Data →

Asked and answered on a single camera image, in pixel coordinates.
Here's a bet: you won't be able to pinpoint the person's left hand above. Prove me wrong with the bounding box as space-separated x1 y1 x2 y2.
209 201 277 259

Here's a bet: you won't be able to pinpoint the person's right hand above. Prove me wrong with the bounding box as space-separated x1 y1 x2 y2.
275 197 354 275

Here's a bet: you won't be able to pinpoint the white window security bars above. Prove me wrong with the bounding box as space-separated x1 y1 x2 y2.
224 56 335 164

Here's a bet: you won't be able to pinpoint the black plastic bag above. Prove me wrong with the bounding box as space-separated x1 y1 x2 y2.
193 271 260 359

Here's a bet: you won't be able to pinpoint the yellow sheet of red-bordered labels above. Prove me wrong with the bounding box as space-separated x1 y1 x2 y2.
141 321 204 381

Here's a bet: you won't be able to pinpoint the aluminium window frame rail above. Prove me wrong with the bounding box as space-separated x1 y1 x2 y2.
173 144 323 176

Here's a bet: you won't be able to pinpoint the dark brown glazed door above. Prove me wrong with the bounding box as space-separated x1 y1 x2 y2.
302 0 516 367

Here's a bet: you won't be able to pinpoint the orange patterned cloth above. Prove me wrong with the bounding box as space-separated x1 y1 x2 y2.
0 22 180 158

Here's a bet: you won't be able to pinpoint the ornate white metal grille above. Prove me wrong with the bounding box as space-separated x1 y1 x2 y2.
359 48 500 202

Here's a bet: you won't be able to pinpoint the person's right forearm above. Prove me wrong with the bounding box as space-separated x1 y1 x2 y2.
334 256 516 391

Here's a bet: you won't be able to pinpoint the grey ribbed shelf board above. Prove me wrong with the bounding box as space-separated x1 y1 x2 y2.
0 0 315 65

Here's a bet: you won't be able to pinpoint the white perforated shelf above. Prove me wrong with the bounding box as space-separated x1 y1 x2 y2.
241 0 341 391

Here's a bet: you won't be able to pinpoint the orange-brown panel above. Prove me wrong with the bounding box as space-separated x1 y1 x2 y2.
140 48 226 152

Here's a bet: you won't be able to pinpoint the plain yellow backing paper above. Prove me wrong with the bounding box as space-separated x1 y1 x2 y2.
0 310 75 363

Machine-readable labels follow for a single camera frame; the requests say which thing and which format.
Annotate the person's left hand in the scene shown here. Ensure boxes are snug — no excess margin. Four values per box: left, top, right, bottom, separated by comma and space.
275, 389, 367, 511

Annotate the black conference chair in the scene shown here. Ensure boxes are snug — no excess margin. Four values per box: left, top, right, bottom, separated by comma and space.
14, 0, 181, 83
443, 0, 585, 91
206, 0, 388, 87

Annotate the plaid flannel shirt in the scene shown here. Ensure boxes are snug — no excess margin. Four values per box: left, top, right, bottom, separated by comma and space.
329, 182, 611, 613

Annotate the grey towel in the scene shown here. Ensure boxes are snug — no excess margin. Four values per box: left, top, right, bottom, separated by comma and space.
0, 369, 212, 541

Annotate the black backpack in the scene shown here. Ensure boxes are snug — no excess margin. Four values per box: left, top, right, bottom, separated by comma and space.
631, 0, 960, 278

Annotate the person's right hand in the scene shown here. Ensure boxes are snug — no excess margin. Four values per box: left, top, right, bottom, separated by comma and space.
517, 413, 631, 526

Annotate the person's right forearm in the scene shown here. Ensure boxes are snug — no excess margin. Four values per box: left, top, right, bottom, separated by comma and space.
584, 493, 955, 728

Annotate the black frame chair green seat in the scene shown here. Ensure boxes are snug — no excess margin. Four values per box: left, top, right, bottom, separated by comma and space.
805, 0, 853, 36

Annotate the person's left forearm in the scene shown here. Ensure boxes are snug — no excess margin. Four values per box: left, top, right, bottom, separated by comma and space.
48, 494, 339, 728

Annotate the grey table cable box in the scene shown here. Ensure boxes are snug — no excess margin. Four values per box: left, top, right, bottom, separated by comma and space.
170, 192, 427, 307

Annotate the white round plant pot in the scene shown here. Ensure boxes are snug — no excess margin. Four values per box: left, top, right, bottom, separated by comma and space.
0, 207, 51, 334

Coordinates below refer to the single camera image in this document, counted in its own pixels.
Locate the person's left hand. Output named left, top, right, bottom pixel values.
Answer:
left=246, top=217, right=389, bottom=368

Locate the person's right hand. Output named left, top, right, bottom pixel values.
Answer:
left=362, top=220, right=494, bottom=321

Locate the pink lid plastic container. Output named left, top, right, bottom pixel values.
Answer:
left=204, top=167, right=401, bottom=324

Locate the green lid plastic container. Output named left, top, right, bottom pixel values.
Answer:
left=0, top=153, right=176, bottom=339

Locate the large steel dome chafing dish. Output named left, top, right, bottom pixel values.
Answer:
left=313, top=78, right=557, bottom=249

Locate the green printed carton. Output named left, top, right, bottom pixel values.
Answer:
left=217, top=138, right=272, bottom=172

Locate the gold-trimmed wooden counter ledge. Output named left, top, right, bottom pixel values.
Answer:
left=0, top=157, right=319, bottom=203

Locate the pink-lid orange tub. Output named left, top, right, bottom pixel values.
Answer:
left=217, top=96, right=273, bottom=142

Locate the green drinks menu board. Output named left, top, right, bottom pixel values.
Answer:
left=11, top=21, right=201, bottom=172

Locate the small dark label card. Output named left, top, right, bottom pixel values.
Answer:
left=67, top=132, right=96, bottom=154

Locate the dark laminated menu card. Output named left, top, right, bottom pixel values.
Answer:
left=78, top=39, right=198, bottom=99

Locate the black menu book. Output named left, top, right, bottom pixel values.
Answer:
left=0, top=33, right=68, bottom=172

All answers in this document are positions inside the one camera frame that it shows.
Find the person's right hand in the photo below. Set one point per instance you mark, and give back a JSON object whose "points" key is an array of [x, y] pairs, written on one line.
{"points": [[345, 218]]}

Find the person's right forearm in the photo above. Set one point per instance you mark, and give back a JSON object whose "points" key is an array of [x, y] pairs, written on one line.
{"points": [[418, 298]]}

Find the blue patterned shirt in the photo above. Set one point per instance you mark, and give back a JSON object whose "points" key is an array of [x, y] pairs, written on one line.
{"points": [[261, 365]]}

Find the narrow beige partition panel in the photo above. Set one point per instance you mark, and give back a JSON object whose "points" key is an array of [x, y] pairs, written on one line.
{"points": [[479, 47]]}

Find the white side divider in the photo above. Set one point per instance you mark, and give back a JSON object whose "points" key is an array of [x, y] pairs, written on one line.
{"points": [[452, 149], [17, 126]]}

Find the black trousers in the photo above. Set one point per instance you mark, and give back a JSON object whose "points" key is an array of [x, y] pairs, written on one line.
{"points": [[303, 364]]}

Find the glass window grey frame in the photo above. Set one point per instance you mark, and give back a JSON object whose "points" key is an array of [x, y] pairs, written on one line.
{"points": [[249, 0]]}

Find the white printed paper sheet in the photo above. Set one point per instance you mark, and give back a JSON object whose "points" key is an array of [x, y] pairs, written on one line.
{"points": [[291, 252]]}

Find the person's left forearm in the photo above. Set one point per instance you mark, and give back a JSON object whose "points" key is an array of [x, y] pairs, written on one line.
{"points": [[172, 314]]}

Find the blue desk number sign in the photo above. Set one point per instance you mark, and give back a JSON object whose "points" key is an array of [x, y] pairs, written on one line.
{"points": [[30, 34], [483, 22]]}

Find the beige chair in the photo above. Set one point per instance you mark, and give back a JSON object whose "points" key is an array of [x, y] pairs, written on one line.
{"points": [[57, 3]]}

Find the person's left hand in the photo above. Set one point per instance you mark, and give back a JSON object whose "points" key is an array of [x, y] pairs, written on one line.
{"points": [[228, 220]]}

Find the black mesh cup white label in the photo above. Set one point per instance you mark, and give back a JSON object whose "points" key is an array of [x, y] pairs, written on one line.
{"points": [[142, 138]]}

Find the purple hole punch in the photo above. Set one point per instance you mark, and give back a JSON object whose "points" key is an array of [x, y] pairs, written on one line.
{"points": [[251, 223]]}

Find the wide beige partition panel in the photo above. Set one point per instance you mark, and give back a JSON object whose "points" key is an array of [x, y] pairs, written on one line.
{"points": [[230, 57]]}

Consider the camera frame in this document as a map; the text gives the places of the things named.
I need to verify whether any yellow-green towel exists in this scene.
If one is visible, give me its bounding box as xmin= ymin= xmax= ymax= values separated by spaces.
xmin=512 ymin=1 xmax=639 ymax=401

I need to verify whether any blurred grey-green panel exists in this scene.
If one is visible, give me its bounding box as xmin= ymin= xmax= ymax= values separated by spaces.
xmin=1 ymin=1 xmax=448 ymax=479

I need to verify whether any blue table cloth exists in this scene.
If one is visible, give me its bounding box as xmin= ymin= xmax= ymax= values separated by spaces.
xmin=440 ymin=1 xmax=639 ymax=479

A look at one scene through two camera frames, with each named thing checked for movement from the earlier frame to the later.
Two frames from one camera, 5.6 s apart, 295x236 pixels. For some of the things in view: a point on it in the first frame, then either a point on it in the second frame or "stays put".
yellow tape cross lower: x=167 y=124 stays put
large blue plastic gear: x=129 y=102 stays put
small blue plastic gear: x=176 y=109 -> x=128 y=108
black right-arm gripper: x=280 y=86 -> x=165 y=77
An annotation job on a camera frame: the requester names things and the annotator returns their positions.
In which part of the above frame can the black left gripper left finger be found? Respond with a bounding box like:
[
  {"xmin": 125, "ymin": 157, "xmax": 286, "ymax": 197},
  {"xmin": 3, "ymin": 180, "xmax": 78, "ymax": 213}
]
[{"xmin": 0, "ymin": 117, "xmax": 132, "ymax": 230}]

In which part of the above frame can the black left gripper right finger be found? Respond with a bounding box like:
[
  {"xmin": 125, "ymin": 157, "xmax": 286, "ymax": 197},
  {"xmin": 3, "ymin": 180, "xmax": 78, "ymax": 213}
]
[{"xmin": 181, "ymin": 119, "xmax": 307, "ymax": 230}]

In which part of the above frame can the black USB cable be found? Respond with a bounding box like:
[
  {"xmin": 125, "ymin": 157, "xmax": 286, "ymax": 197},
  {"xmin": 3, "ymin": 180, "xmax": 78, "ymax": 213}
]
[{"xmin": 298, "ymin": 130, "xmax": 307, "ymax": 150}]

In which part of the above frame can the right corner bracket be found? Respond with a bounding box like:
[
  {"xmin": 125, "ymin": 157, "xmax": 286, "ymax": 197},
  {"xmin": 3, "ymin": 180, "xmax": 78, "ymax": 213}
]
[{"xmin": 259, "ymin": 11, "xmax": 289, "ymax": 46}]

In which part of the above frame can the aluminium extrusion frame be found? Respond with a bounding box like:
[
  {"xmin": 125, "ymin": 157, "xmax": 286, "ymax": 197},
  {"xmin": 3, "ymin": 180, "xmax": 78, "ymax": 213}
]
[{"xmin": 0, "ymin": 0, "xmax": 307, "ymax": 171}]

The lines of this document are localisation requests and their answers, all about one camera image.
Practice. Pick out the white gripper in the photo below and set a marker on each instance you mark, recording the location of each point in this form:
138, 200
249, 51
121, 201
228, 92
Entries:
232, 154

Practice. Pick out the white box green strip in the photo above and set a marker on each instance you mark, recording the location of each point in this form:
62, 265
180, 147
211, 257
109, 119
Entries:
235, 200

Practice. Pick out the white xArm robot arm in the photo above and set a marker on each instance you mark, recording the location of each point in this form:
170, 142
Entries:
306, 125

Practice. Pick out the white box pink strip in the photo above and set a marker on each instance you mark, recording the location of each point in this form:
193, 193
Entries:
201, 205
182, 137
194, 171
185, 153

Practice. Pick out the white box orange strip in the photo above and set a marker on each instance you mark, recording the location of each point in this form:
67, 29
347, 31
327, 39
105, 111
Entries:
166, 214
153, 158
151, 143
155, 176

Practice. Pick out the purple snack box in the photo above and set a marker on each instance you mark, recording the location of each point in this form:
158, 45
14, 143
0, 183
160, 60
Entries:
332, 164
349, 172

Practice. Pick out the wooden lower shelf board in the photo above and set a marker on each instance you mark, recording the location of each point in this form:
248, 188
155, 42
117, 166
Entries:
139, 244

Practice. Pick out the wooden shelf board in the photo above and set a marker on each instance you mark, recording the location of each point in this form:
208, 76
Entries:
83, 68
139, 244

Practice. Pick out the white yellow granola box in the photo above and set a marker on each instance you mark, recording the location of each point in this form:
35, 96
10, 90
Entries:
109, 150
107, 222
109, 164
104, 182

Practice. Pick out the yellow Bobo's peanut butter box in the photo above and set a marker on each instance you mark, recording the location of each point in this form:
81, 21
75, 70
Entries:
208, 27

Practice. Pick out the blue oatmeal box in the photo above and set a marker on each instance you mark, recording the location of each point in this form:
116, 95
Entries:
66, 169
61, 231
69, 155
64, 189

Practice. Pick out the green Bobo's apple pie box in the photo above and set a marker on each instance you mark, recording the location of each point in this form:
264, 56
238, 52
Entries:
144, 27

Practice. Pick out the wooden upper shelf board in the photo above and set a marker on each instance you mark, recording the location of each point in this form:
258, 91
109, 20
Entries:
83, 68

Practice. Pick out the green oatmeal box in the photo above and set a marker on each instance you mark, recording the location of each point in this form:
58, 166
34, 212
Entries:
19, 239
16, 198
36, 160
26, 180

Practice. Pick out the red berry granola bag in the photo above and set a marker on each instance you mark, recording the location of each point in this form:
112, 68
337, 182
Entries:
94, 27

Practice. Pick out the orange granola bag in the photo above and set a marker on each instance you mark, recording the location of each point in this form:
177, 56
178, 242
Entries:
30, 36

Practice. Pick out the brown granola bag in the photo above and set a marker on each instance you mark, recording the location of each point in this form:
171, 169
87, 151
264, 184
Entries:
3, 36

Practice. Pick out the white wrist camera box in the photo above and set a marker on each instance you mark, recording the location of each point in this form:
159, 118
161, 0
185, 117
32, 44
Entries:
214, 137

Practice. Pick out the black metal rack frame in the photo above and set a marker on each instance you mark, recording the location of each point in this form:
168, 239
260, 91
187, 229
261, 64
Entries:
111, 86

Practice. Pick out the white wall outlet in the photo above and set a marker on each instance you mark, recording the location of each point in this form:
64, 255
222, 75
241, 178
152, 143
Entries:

What to do →
Find and show each line of the listing with the word "small".

Task solution →
Locate the small dark label card. Output named left, top, right, bottom pixel values.
small blue plastic gear: x=176 y=109 -> x=128 y=108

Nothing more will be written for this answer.